— Task item —
All lines in the material with the string "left" should be listed.

— Recorded information —
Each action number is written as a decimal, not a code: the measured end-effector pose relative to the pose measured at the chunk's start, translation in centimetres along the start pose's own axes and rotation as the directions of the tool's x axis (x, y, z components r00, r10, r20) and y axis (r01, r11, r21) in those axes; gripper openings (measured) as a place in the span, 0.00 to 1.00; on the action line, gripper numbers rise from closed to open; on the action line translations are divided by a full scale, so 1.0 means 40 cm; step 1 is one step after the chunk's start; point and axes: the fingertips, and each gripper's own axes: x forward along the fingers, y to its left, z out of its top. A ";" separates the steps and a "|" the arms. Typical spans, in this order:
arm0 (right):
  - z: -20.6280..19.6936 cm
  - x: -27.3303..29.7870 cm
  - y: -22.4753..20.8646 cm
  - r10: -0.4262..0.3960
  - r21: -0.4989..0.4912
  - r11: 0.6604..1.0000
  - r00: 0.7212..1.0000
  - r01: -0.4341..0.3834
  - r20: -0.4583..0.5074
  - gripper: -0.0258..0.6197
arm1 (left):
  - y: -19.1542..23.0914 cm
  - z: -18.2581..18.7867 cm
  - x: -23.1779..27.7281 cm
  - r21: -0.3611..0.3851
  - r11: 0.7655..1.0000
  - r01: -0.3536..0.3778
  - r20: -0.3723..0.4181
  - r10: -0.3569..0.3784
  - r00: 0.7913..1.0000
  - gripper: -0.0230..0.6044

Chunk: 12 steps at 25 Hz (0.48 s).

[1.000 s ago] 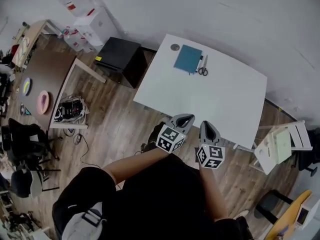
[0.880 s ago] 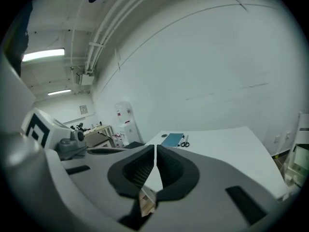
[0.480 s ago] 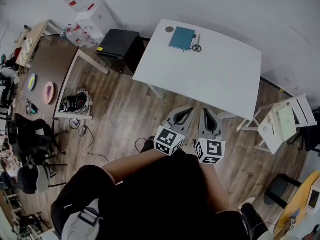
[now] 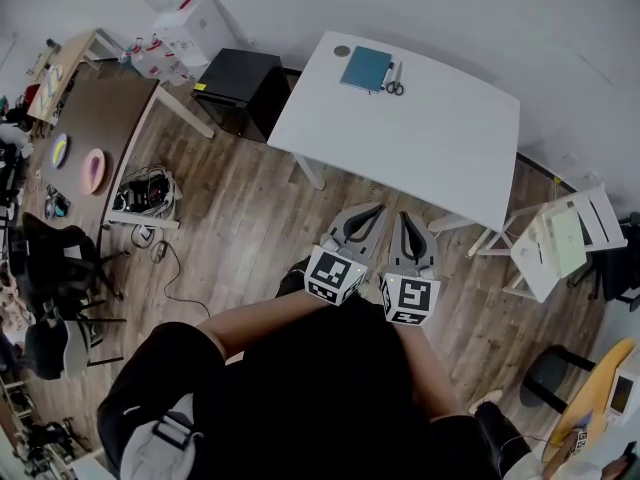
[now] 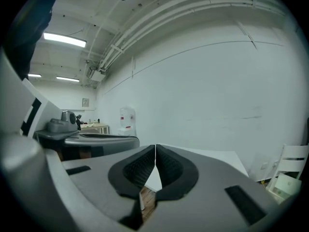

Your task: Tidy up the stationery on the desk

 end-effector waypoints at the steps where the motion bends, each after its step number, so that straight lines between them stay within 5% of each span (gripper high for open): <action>1: -0.004 -0.005 0.005 0.002 -0.003 1.000 1.000 -0.002 -0.001 0.09 | -0.005 -0.002 -0.008 0.001 1.000 -0.002 0.004 0.002 1.000 0.06; 12: -0.034 -0.054 0.048 0.025 0.007 1.000 1.000 -0.025 -0.002 0.09 | -0.050 -0.019 -0.067 0.033 0.999 -0.002 0.016 0.001 1.000 0.06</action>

— Task output —
Each action number is written as a decimal, not a code: the measured end-effector pose relative to the pose measured at the chunk's start, translation in centimetres along the start pose's own axes and rotation as the directions of the tool's x axis (x, y, z components r00, r10, r20) and y axis (r01, r11, r21) in those axes; gripper openings (measured) as a place in the span, 0.00 to 1.00; on the action line, gripper numbers rise from closed to open; on the action line translations are divided by a full scale, so 1.0 means 40 cm; step 1 is one step after the chunk's start; point and axes: the fingertips, and each gripper's own axes: x forward along the fingers, y to its left, z out of its top. A ";" separates the steps and a "|" the arms. Typical spans, in this order:
arm1 (left):

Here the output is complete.